FTA brings ­opportunities

In anticipation of the EVFTA ratification, the ­industry continues to see very positive developments in ­Vietnamese regulations that are in line with many commitments in the EU-Vietnam Free Trade Agreement (EVFTA). Guiding legislations under the Law on Pharmacy 2016 are expected to enable faster and broader ­access to innovative medicines for Vietnamese patients and provide a sustainable legal framework for foreign pharmaceutical companies to operate and further invest in Vietnam.

Pharma Group applauds the continued efforts of the government to develop an attractive investment environment and a top-tier healthcare system for Vietnamese patients, and we remain committed to support the effective and smooth implementation of new regulations.

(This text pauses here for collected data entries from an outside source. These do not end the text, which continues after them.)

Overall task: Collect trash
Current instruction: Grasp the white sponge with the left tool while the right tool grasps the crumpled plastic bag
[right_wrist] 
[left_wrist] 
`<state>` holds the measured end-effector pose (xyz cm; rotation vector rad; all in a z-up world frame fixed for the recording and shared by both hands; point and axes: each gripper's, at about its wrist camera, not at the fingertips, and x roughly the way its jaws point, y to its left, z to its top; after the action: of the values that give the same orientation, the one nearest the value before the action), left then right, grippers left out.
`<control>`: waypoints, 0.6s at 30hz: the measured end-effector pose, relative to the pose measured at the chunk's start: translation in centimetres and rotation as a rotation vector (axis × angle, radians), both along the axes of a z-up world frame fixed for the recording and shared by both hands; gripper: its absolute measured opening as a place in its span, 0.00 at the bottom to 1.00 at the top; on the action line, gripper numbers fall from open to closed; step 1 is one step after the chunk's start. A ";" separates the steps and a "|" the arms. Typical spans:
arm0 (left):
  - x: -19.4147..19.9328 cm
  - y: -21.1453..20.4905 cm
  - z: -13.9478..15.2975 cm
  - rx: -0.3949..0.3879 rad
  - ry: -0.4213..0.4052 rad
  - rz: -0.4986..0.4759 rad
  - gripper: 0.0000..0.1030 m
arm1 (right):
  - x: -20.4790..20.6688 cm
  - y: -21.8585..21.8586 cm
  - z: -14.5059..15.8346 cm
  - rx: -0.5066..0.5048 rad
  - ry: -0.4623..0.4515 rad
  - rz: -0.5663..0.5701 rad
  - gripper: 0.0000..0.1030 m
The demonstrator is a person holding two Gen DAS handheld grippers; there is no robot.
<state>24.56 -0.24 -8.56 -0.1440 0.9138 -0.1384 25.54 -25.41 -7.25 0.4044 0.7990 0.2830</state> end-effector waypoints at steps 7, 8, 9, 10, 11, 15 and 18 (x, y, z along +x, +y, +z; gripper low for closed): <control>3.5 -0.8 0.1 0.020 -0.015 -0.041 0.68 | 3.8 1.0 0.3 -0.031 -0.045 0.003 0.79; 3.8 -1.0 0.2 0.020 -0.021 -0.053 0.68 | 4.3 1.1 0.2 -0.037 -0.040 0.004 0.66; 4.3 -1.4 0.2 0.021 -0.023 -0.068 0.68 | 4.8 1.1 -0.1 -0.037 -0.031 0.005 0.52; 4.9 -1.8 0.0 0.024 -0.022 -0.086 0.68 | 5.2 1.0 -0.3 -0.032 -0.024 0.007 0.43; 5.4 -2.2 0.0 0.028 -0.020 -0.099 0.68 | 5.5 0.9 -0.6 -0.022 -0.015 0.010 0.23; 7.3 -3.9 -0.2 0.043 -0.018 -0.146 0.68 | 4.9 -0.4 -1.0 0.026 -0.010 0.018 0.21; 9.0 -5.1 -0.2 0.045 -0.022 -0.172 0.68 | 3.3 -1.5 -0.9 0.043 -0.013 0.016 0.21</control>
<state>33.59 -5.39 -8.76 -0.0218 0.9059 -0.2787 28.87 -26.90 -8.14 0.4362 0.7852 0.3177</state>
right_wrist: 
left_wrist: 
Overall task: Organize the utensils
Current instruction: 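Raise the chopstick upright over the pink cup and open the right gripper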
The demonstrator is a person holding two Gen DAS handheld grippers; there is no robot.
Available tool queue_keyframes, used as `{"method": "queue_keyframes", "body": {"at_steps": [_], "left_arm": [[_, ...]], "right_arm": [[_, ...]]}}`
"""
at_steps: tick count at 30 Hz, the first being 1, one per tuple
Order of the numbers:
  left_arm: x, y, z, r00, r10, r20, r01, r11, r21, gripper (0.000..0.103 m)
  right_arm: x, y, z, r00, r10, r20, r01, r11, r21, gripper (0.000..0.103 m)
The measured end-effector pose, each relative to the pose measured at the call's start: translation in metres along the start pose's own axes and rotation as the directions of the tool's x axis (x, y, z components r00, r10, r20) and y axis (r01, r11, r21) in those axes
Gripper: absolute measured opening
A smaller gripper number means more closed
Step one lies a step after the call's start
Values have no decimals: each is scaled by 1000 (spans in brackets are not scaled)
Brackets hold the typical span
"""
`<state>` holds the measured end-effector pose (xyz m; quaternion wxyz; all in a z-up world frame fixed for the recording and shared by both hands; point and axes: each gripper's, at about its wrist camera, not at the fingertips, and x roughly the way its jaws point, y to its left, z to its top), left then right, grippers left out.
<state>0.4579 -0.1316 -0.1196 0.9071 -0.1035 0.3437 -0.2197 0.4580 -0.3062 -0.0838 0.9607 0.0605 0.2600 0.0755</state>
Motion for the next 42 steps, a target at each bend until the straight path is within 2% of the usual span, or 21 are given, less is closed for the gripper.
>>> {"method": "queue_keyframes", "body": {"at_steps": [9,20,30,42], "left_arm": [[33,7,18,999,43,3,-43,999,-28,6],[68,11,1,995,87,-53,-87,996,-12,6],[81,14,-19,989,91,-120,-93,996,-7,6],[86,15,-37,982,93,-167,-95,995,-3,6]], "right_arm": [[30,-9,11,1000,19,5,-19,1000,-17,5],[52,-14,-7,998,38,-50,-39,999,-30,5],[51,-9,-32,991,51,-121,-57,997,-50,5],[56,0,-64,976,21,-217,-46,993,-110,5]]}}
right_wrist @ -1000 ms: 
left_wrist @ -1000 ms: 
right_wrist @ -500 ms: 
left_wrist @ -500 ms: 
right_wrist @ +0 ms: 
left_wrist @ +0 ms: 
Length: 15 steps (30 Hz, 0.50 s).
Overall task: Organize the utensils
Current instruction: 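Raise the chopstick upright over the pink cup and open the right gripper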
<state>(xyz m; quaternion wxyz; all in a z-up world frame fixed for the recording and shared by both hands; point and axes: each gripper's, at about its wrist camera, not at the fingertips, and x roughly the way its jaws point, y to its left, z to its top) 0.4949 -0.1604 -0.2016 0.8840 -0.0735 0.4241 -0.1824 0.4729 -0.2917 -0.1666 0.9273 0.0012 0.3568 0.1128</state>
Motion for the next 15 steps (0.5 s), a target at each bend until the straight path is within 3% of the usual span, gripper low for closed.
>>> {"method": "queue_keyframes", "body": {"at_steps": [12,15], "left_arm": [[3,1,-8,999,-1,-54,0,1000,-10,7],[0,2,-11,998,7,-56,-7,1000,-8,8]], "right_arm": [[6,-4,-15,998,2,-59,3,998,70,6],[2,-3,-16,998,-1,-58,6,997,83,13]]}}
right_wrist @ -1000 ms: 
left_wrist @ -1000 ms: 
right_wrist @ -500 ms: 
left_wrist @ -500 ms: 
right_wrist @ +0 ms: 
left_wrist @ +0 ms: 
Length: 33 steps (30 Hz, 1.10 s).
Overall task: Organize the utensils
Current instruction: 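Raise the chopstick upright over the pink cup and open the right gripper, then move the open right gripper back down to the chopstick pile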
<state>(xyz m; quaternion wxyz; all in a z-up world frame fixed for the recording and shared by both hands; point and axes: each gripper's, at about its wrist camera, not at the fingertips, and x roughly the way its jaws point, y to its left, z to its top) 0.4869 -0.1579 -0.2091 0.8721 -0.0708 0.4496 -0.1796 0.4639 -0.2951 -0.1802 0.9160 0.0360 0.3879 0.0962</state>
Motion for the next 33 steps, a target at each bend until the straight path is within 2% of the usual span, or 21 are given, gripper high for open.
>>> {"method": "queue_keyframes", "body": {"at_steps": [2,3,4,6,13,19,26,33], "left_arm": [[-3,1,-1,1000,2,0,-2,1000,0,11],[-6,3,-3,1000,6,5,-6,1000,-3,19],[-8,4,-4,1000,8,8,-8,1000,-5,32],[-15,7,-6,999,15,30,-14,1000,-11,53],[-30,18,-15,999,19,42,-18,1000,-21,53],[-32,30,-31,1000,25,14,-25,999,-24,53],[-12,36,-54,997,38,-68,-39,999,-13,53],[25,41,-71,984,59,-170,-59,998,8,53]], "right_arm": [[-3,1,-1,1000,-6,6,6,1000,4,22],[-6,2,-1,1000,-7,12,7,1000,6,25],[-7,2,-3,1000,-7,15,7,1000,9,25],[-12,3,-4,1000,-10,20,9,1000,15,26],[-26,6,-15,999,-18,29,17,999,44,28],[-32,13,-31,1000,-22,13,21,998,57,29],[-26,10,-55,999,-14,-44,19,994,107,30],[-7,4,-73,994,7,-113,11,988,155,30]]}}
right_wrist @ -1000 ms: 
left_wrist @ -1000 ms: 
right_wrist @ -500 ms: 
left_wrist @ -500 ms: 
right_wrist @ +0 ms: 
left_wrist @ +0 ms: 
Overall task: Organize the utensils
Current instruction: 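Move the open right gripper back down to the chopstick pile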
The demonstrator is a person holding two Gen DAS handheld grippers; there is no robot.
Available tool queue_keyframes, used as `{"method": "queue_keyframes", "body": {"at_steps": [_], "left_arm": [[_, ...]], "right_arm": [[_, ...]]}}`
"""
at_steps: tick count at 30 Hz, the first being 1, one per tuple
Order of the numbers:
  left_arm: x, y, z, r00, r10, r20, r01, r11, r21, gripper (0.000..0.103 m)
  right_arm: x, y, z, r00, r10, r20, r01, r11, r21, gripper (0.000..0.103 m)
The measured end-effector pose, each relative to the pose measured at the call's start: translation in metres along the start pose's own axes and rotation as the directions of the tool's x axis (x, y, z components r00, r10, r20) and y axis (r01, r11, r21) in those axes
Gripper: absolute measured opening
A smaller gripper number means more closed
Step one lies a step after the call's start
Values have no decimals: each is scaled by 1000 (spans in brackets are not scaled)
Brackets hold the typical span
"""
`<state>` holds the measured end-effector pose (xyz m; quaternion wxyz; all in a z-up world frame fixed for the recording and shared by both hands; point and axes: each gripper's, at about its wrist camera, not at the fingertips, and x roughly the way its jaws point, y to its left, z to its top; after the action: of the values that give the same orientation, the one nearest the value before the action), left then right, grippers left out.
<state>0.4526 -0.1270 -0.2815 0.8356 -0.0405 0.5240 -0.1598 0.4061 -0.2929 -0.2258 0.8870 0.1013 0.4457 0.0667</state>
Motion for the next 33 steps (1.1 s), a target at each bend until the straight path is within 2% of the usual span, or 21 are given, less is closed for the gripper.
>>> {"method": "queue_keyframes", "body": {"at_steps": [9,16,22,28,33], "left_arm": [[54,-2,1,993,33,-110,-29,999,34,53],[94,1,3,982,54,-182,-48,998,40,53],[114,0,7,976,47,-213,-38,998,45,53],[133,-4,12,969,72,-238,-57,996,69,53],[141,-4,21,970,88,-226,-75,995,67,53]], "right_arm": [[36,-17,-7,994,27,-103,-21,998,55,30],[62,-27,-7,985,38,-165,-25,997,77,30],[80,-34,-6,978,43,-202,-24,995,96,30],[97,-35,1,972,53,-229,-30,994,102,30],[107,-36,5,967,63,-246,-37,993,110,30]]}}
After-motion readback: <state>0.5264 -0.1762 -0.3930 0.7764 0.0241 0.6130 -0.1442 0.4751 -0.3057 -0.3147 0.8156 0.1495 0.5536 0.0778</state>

Vietnam has experienced rapid economic and social transformation over the past years, alongside integration into the global economy. As a fast growing ASEAN economy, Vietnam holds substantial ­potential for international ­companies.

The EVFTA and The Comprehensive and Progressive Agreement for Trans-Pacific Partnership (CPTPP) are therefore widely celebrated by the pharmaceutical industry as they support fair and equal access to the market. Thanks to these trade agreements and Vietnam’s new regulations, foreign companies are establishing legal entities and become long-term partners in Vietnam, therefore, we expect robust future growth. We also expect that those local companies that are ready to partner with Pharma Group members will grow in tandem, whether as suppliers or partners, whether in manufacturing or supply-chain, in line with Vietnam regulations.

Moreover, based on Vietnam’s goal of universal healthcare coverage, increasing incomes, and quality of care, we expect all categories of medicines to grow, including high-quality generics and innovative medicines. Growth momentum is likely to continue for Pharma Group members, since they continue to bring ­innovative medicines that ­enable new treatment options, including cures and vaccines for hitherto difficult to treat or ­untreated diseases.

Moreover, the volume share of Pharma Group members in the public hospital channel is currently only around 4 per cent, which is lower than in most ASEAN countries and global benchmarks.